Zatoichi's Engineering Blog

Limiting available system calls

Effective software security is best done in layers; if an attacker is able to penetrate one layer they encounter another. An attack strategy becoming more common is to attack the kernel itself; if one succeeds in injecting code into kernel space it is game over.

As an example of this, Ang Cui and Salvatore Solfo from Columbia University discovered vulnerabilities in Cisco phones which allowed them to inject arbitrary code into kernel memory. They discovered the necessary vulnerabilities by fuzzing the kernel by way of fuzzing system calls.

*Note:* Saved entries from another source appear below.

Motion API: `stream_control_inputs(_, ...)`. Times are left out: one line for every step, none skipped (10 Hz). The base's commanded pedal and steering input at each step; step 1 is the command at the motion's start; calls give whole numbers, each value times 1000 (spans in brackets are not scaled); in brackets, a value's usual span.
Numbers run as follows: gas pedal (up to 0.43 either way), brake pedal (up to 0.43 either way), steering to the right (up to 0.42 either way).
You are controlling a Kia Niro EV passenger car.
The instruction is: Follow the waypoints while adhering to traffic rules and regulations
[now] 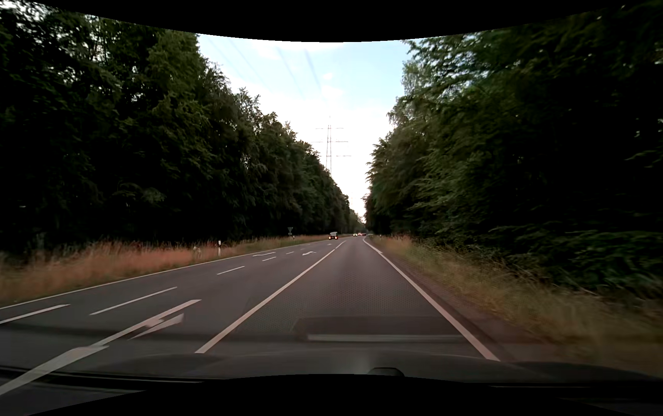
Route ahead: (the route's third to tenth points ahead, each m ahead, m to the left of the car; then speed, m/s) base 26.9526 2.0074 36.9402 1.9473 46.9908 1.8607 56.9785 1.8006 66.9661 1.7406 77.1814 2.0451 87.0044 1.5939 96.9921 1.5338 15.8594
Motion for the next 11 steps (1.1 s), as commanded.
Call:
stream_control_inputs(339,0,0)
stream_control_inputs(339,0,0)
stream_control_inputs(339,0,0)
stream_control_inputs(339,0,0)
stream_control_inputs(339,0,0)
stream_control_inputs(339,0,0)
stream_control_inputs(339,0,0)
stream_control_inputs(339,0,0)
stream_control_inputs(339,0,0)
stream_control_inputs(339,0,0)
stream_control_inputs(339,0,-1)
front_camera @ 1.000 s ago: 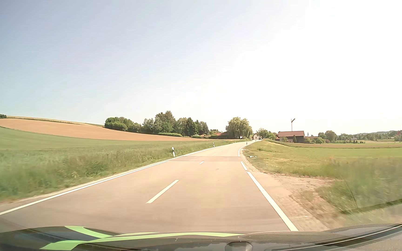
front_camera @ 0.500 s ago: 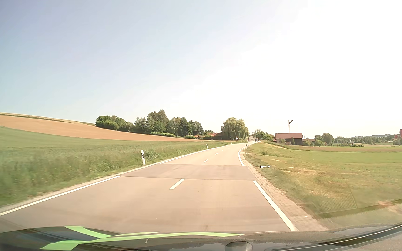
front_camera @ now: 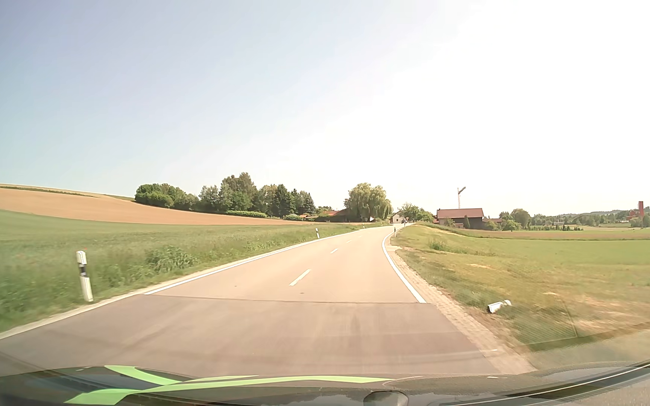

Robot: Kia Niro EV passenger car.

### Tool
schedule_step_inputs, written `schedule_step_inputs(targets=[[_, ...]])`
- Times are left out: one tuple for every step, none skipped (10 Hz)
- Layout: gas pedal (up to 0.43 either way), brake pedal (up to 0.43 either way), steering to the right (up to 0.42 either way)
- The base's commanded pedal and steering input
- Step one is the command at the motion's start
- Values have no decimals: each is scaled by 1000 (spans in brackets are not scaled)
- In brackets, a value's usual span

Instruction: Follow the waypoints while adhering to traffic rules and regulations

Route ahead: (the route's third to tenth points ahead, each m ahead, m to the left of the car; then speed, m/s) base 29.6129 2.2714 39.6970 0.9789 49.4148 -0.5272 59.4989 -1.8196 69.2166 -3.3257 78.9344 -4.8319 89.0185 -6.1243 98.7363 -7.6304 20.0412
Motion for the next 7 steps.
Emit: schedule_step_inputs(targets=[[177, 0, 13], [177, 0, 12], [177, 0, 6], [177, 0, 4], [169, 0, 4], [169, 0, 3], [169, 0, 4]])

Not all processes in a system need to be able to make all possible system calls. Limiting the system calls possible has two positive outcomes:

an attacker who exploits a vulnerability is able to do less with the highjacked process
fewer system calls are exposed, limiting access to potential vulnerabilities in the kernel

One way to limit the system calls available to a process is by using seccomp, short for Secure Computing Mode. Seccomp is a mechanism in the Linux kernel which allows a process to make a one-way transition to a secure mode where only exit(), sigreturn(), read(), and write() on file descriptors already opened can be made. Any other system call attempted will result in killing the process with a SIGKILL or SIGSYS.

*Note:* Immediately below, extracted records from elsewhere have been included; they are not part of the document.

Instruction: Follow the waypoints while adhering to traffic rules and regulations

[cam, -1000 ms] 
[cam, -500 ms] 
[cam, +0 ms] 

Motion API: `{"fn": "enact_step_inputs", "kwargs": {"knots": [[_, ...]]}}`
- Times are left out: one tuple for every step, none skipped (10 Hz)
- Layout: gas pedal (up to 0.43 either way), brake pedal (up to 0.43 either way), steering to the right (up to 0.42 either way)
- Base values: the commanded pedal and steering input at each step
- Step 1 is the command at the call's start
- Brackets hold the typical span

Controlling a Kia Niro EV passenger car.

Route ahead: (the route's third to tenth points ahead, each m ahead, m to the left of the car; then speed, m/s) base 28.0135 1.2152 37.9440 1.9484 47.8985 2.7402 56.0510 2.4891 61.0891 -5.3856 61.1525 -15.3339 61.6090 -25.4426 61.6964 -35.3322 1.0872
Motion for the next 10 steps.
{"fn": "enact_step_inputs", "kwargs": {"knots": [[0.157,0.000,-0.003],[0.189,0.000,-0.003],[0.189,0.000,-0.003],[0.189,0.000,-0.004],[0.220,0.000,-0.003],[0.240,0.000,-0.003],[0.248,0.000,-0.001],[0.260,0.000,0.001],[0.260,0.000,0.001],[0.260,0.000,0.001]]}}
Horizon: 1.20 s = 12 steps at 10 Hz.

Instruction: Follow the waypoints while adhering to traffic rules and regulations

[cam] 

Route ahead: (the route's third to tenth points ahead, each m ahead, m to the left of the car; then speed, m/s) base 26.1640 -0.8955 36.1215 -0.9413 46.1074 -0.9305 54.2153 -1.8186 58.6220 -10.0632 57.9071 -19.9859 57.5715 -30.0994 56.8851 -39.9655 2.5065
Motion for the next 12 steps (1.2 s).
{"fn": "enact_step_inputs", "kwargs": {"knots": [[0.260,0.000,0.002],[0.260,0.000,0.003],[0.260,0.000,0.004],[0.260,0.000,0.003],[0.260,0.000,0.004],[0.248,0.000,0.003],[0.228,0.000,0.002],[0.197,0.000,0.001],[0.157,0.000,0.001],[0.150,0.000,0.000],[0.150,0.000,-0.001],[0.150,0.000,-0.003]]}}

An extension of this, proposed in 2012, is called seccomp-bpf, which allows the filtering of system calls using Berkeley Packet Filter rules. It allows a process to more finely control which system calls can be used, in addition to checking the arguments passed to the system calls.

Seccomp-bpf on ffmpeg

The seccomp-bpf technique is of interest, as it provides a flexible means to specify allowed system calls on a per-process level. Past posts used ffmpeg to compare performance of various security feature, and this post will do so as well.

Through stracing ffmpeg all the system calls it uses to encode an example video were found. The following are modifications to ffmpeg which limit the available system calls to the minimum possible to successfully do its job. The list of allowed calls is in the sock_filter filter structure. Note that this syntax is adopted from this example.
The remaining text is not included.